Go through the lines below and tally each one holding "answers". Write only the total.
──────────────────────────────
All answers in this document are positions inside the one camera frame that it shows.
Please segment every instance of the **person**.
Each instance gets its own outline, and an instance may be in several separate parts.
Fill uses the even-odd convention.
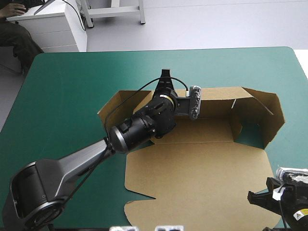
[[[13,54],[20,60],[27,73],[35,56],[43,50],[33,41],[30,33],[22,26],[6,21],[7,17],[23,15],[26,8],[22,4],[0,0],[0,47],[13,46]]]

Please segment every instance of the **cardboard box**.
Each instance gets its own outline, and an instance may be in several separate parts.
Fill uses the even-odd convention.
[[[132,91],[119,91],[99,111],[104,122]],[[177,90],[184,96],[184,90]],[[109,126],[151,98],[141,91],[110,118]],[[240,121],[259,124],[264,146],[284,124],[274,93],[242,87],[202,89],[200,118],[176,118],[177,126],[155,145],[127,156],[125,187],[155,199],[129,202],[125,214],[132,225],[152,231],[157,225],[184,225],[187,231],[261,231],[280,217],[247,200],[248,191],[265,189],[272,170],[266,152],[234,140]]]

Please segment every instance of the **dark pants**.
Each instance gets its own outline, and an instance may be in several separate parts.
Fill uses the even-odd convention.
[[[14,56],[17,56],[27,69],[30,68],[34,57],[43,53],[24,27],[9,22],[0,23],[0,47],[10,46],[14,46]]]

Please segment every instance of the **black cable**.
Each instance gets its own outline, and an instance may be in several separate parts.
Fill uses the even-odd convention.
[[[186,88],[186,91],[188,91],[188,87],[186,86],[186,84],[181,81],[180,79],[178,78],[174,78],[174,77],[160,77],[160,78],[156,78],[156,79],[153,79],[152,81],[148,82],[147,84],[143,85],[141,88],[139,88],[138,90],[136,90],[131,96],[129,96],[128,98],[126,98],[123,102],[121,102],[118,106],[116,106],[111,112],[108,113],[108,115],[106,116],[106,119],[105,119],[105,123],[104,123],[104,129],[106,131],[106,134],[107,134],[107,137],[109,138],[109,132],[107,130],[107,121],[109,119],[109,117],[111,116],[111,114],[113,112],[115,112],[116,109],[118,109],[120,106],[122,106],[127,100],[129,100],[130,98],[132,98],[134,95],[136,95],[139,91],[141,91],[143,88],[145,88],[146,86],[150,85],[151,83],[159,80],[159,79],[162,79],[162,78],[170,78],[170,79],[174,79],[178,82],[180,82],[181,84],[184,85],[184,87]]]
[[[285,186],[285,185],[283,185],[283,186],[278,190],[278,193],[280,193],[281,189],[282,189],[284,186]],[[279,200],[279,207],[280,207],[280,213],[281,213],[281,218],[282,218],[282,222],[283,222],[284,229],[285,229],[285,231],[288,231],[288,228],[287,228],[287,225],[286,225],[286,222],[285,222],[285,218],[284,218],[284,214],[283,214],[283,211],[282,211],[281,198],[280,198],[280,200]]]
[[[74,9],[74,11],[76,12],[76,14],[77,14],[77,16],[78,16],[78,19],[79,19],[79,21],[80,21],[80,25],[81,25],[82,29],[83,29],[84,31],[86,31],[86,29],[84,28],[84,26],[83,26],[83,24],[82,24],[82,20],[81,20],[81,18],[80,18],[80,16],[79,16],[77,10],[74,8],[74,6],[72,6],[69,2],[67,2],[67,1],[65,1],[65,0],[62,0],[62,1],[64,1],[65,3],[67,3],[68,5],[70,5],[70,6]]]

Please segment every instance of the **white drawer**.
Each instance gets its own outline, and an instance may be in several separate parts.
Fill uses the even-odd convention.
[[[46,53],[51,52],[79,52],[77,45],[59,46],[59,47],[45,47],[42,50]]]
[[[18,23],[26,28],[30,34],[70,30],[65,16],[25,19],[18,21]]]
[[[58,47],[75,45],[76,41],[71,31],[50,32],[31,35],[40,47]]]

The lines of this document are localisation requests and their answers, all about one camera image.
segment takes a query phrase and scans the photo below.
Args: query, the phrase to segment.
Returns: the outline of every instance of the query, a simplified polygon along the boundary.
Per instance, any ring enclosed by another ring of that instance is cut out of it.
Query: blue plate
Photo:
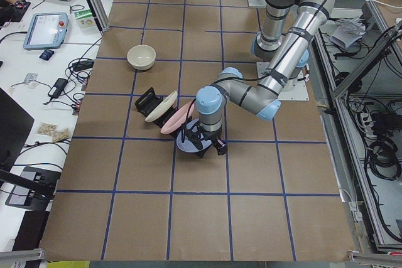
[[[187,124],[187,129],[194,126],[194,124],[198,121],[199,121],[199,119],[195,119],[195,120],[189,122]],[[201,151],[201,150],[198,150],[194,146],[194,144],[188,140],[187,136],[185,137],[184,142],[182,142],[182,133],[183,133],[183,130],[181,130],[179,132],[179,134],[177,135],[177,138],[176,138],[176,144],[180,150],[182,150],[183,152],[187,152],[187,153],[196,153],[196,152]],[[201,141],[201,143],[202,143],[202,149],[205,150],[212,144],[212,141]]]

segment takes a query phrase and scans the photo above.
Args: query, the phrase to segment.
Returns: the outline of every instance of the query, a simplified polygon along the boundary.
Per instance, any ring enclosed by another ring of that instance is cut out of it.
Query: white table
[[[17,85],[10,88],[13,84],[23,82],[27,73],[37,73],[37,80],[52,86],[57,78],[66,78],[65,69],[68,63],[75,59],[80,58],[88,47],[96,42],[100,37],[100,33],[96,26],[90,28],[79,28],[75,22],[73,14],[70,14],[70,6],[74,4],[81,4],[88,9],[86,0],[45,0],[38,7],[37,4],[42,0],[28,0],[31,1],[31,6],[24,15],[20,23],[11,23],[7,28],[0,31],[0,38],[8,33],[15,31],[26,31],[30,25],[32,15],[35,13],[57,13],[66,12],[69,16],[69,26],[65,42],[62,43],[59,49],[54,50],[55,54],[49,61],[39,59],[39,55],[43,50],[25,50],[23,49],[23,41],[25,35],[13,35],[6,38],[0,44],[0,60],[4,63],[0,68],[0,87],[6,91],[24,110],[26,110],[34,119],[34,125],[31,133],[27,139],[27,144],[33,144],[36,141],[49,142],[49,136],[36,134],[37,128],[41,122],[48,124],[58,125],[58,129],[69,128],[72,133],[77,116],[72,115],[72,109],[63,104],[49,104],[43,105],[44,102],[49,101],[47,93],[49,88],[45,85],[38,84],[35,88],[29,88],[28,85]],[[109,14],[112,7],[112,0],[102,0],[105,11]],[[97,45],[92,47],[85,57],[95,58],[99,48],[100,41]],[[70,83],[66,90],[72,88]],[[72,96],[76,92],[81,92],[81,85],[69,93]],[[72,101],[66,96],[61,96],[60,101],[71,104]],[[55,163],[63,166],[65,160],[64,153],[56,146],[46,145],[37,147],[21,155],[16,164],[29,164],[29,163]],[[49,169],[52,171],[60,171],[57,167],[53,166],[35,166],[36,168]],[[23,166],[15,166],[11,172],[19,175],[23,170]],[[5,183],[2,190],[11,191],[13,185]],[[25,210],[6,206],[8,194],[0,192],[0,225],[2,225],[2,235],[0,236],[0,252],[10,251],[15,239]]]

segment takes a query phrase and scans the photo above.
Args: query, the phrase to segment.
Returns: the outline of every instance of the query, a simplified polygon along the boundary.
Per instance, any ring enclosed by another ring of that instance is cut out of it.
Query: plate
[[[177,91],[173,91],[168,95],[162,103],[160,103],[152,112],[145,118],[146,122],[153,122],[159,119],[176,101]]]
[[[161,128],[162,134],[169,134],[173,131],[177,130],[184,122],[186,121],[186,116],[188,112],[188,116],[190,117],[194,111],[194,103],[188,102],[182,108],[178,109],[175,114],[172,115],[171,118],[163,125]]]
[[[198,121],[199,121],[199,119],[195,119],[195,120],[189,122],[187,124],[187,129],[191,128]],[[177,138],[176,138],[176,144],[180,150],[182,150],[183,152],[187,152],[187,153],[197,153],[199,151],[202,151],[202,150],[198,150],[194,146],[194,144],[188,140],[187,137],[184,139],[184,142],[182,142],[182,132],[183,132],[183,130],[181,130],[179,132],[179,134],[177,135]],[[212,141],[201,141],[201,144],[202,144],[202,149],[205,150],[212,144]]]

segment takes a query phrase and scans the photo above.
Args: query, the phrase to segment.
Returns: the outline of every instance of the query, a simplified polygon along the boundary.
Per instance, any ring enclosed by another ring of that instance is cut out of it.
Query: black stand
[[[16,185],[11,191],[11,194],[8,196],[6,200],[6,205],[24,208],[26,210],[45,210],[48,206],[49,201],[53,198],[56,183],[57,180],[60,178],[61,173],[55,171],[47,171],[45,169],[33,168],[31,166],[26,166],[23,171],[35,172],[36,177],[38,177],[39,180],[28,180],[24,177],[0,170],[0,180]],[[19,189],[17,189],[18,186],[29,190],[29,192],[26,193],[26,196],[20,196],[22,198],[26,198],[23,204],[16,204],[13,201],[16,197],[13,194],[19,194]]]

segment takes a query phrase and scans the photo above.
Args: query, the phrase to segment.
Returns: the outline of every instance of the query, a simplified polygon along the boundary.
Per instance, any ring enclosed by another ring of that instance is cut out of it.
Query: small box
[[[78,22],[80,28],[87,28],[89,26],[95,25],[95,19],[92,15],[90,9],[85,9],[83,11],[74,13],[75,20]]]

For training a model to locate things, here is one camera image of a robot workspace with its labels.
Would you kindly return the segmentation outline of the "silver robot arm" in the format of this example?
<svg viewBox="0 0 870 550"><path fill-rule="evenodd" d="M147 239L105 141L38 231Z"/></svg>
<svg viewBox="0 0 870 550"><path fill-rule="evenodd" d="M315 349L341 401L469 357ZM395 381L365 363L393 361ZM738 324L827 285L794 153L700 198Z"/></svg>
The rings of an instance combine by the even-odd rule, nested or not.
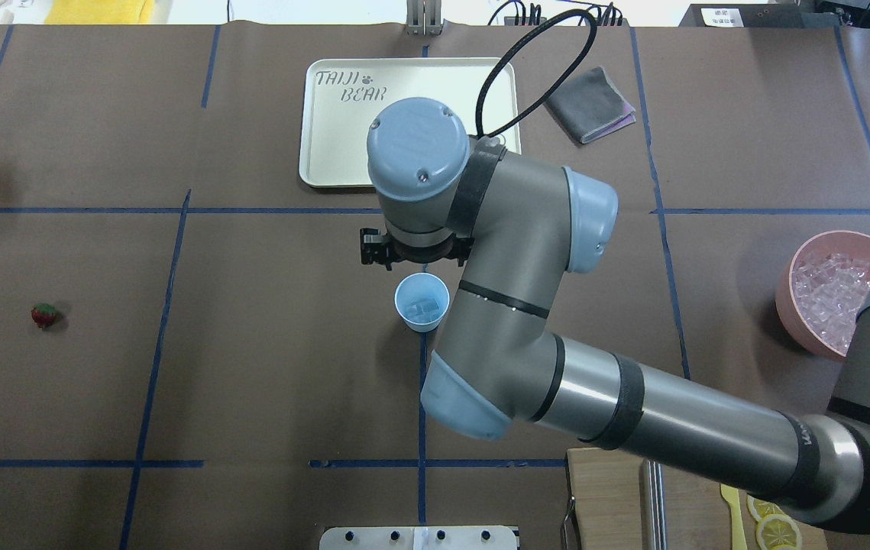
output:
<svg viewBox="0 0 870 550"><path fill-rule="evenodd" d="M463 266L420 393L430 418L483 441L534 422L870 535L870 293L826 410L773 410L549 330L564 275L602 260L612 186L469 135L424 97L372 117L365 159L386 229L361 231L362 262Z"/></svg>
──────────────────────────────
#### RESPONSE AREA
2